Когда наступила ночь, я вышел из своего убежища и побрел по лесу; здесь, не опасаясь быть услышанным, я выразил свою муку ужасными криками. Подобно дикому зверю, порвавшему путы, я сокрушал все, что мне попадалось, и метался по лесу с быстротою оленя. О, какую страшную ночь я пережил! Холодные звезды смотрели на меня с насмешкой; обнаженные деревья качали надо мною ветвями; по временам тишина нарушалась мелодичным пением птиц. Все, кроме меня, вкушали покой и радость; и только я, подобно Сатане, носил в себе ад; не видя нигде сочувствия, я жаждал вырывать с корнем деревья и сеять вокруг себя разрушение; а потом любоваться делом своих рук.
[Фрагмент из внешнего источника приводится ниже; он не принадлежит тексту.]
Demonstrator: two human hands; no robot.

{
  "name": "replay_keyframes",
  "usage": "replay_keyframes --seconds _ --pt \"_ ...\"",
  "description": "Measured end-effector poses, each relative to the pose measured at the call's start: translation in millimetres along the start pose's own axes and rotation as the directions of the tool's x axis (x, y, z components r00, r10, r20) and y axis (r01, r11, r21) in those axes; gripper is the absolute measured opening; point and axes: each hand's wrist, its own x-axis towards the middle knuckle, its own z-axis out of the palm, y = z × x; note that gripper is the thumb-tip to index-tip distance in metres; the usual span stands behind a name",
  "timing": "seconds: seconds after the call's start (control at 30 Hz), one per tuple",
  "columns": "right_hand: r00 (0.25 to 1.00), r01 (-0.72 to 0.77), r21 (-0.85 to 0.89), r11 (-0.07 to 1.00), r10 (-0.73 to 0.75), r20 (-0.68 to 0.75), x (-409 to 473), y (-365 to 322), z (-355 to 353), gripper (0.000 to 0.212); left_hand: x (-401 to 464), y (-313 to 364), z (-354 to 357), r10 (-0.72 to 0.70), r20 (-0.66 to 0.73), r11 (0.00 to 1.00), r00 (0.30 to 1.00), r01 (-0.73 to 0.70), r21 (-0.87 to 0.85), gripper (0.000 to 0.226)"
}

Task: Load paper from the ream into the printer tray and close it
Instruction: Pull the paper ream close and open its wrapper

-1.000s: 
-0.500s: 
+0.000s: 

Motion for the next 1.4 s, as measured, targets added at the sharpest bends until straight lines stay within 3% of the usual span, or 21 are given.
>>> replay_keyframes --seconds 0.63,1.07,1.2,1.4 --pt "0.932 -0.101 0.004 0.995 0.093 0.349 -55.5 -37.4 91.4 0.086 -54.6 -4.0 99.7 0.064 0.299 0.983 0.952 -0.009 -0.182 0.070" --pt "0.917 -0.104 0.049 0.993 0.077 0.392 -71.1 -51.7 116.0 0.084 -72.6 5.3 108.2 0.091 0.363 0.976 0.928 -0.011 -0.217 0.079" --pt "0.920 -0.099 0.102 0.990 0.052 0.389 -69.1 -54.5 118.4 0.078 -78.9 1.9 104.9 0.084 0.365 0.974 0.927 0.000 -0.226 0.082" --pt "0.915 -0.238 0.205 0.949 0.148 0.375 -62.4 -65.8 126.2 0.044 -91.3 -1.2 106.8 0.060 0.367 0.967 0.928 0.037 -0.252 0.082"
Но подобное исступление не могло длиться долго. Буйство утомило меня, и я в бессильном отчаянии опустился на влажную траву. Среди бесчисленных жителей земли не нашлось ни одного, кто пожалел бы меня и помог мне; так что же мне щадить моих врагов? Нет, с той минуты я объявил вечную войну всему человеческому роду, и прежде всего тому, кто создал меня и обрек на нестерпимые муки.
Взошло солнце; я услышал людские голоса и понял, что при свете дня не смогу вернуться в свое убежище. Поэтому я спрятался в густом кустарнике, решив посвятить ближайшие часы раздумьям над своим положением.
Солнечное тепло и чистый воздух несколько умиротворили меня; вспомнив, что произошло в хижине, я заключил, что слишком поторопился с окончательным выводом. Я, несомненно, поступил неосторожно. Мои речи явно расположили старика в мою пользу, но какой же я был дурак, что тут же показался на глаза его детям! Мне надо было прежде приучить к себе старого Де Лэси, а перед остальными членами семьи появиться позже, когда они были бы к этому подготовлены. Однако эти ошибки не казались мне непоправимыми. После долгих размышлений я решил вернуться в хижину, снова обратиться к старику и склонить его на свою сторону.